FP Alpha, a tech company based in New York, has introduced a tool designed to help advisors create a detailed picture of their clients’ financial status by incorporating insurance information.

The firm will also be unbundling its estate planning module, the Estate Lab 2.0, so advisors can purchase it separately without having to buy its entire platform.

The firm, which runs an AI-driven planning platform for advisors, rolled out P&C Snapshot as a tool that will analyze a client’s overall insurance protection, said Andrew Altfest, the founder and CEO of FP Alpha.

It will also recommend ways to improve the client’s financial status, according to Altfest, who is also the president of his family’s namesake firm, Altfest Personal Wealth Management.

“Most clients of financial advisors want them to help with home and auto coverage but there hasn’t been a way for clients to actually get that help,” he said. “Almost no advisor was offering that help because there was no way for them to look at homeowners' and auto insurance.”

P&C Snapshot will become available to advisors in two months, Altfest said. The price of the product has not yet been released.

The firm also announced it has unbundled its Estate Lab from the rest of its tax and insurance capabilities. To use the lab, advisors submit their client’s relevant documents, including wills, trusts, medical directives, and uses FP Alpha’s AI to lay out the likely outcome of different scenarios. 

“To further improve their planning, the advisor can run different scenarios,” Altfest said.  
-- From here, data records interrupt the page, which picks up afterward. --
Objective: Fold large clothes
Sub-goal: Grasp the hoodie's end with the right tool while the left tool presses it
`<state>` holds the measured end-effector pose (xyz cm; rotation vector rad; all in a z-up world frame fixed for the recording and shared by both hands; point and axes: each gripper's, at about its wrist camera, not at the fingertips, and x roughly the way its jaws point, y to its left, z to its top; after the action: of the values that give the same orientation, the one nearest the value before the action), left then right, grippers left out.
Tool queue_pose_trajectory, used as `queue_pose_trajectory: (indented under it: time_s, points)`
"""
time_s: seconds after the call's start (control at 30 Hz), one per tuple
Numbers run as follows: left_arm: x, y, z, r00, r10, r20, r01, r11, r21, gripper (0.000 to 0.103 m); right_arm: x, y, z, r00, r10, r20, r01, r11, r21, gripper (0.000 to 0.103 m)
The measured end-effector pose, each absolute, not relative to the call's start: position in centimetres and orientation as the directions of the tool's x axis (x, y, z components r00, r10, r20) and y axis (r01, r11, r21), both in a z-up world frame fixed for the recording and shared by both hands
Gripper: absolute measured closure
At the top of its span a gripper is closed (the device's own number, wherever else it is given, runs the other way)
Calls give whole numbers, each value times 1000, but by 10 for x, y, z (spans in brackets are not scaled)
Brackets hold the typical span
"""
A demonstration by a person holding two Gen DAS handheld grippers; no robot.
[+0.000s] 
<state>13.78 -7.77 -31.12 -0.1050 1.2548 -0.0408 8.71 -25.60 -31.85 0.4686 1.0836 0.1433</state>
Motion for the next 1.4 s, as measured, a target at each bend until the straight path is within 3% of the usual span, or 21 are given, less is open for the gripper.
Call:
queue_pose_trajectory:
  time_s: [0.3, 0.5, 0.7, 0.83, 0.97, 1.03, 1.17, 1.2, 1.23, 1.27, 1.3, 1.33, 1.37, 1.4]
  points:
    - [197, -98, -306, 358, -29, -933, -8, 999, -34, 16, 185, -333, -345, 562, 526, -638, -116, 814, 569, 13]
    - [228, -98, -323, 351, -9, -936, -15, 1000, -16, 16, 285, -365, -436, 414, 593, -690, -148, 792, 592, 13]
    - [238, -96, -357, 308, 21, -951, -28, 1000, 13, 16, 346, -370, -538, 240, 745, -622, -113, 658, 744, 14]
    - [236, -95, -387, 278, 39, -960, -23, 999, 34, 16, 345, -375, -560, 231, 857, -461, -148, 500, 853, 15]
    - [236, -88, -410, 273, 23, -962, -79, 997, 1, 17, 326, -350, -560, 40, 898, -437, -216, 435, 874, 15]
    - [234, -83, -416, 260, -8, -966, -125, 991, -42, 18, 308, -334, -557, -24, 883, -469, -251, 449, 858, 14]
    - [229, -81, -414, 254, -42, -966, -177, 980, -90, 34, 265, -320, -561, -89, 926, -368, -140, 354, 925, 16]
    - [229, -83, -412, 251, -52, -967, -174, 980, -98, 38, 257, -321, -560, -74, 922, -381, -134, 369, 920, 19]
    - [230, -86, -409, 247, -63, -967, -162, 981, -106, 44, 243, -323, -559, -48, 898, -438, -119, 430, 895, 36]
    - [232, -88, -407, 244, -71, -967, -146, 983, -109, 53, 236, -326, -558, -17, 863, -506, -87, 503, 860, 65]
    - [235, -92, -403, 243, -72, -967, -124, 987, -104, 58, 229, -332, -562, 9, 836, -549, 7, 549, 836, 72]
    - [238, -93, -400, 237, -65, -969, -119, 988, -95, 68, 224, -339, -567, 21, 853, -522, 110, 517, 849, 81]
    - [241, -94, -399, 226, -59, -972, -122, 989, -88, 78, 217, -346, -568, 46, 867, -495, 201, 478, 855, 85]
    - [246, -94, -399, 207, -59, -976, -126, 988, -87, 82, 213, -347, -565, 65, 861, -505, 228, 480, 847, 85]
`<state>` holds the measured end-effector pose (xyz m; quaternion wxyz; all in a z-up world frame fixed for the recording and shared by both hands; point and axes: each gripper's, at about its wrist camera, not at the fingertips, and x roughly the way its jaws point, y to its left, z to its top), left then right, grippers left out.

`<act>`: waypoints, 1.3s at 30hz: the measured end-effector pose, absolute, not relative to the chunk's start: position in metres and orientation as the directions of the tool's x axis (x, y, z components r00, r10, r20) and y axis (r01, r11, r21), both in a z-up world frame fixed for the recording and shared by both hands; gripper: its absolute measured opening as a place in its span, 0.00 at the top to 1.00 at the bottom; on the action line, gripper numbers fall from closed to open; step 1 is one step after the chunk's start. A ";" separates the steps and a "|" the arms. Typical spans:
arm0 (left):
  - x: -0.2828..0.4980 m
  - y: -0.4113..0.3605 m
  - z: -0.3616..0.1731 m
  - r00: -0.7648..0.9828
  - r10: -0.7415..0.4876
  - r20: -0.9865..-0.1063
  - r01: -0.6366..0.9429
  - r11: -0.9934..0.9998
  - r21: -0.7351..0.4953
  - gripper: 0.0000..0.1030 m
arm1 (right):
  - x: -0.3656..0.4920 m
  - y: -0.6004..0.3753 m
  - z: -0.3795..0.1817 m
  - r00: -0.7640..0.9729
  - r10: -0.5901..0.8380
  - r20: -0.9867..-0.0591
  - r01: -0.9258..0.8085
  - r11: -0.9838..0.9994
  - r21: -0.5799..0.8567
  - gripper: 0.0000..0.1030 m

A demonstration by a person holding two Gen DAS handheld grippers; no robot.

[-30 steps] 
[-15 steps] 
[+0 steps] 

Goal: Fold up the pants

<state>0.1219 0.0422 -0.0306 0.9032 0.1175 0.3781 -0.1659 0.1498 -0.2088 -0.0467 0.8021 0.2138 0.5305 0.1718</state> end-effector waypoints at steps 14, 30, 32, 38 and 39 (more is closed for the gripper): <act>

The tech firm also unveiled enhancements to the lab that will allow the system to automatically transfer important information from wills and trusts to the lab, instead of through manual input.

“This will allow advisors to easily compare alternative estate planning scenarios to the current one, by pulling in assets to illustrate how those assets would transfer at death today and at death of the first and second spouse,” the firm said in a statement.

Advisors can purchase this module at a cost of $1,899, Altfest said.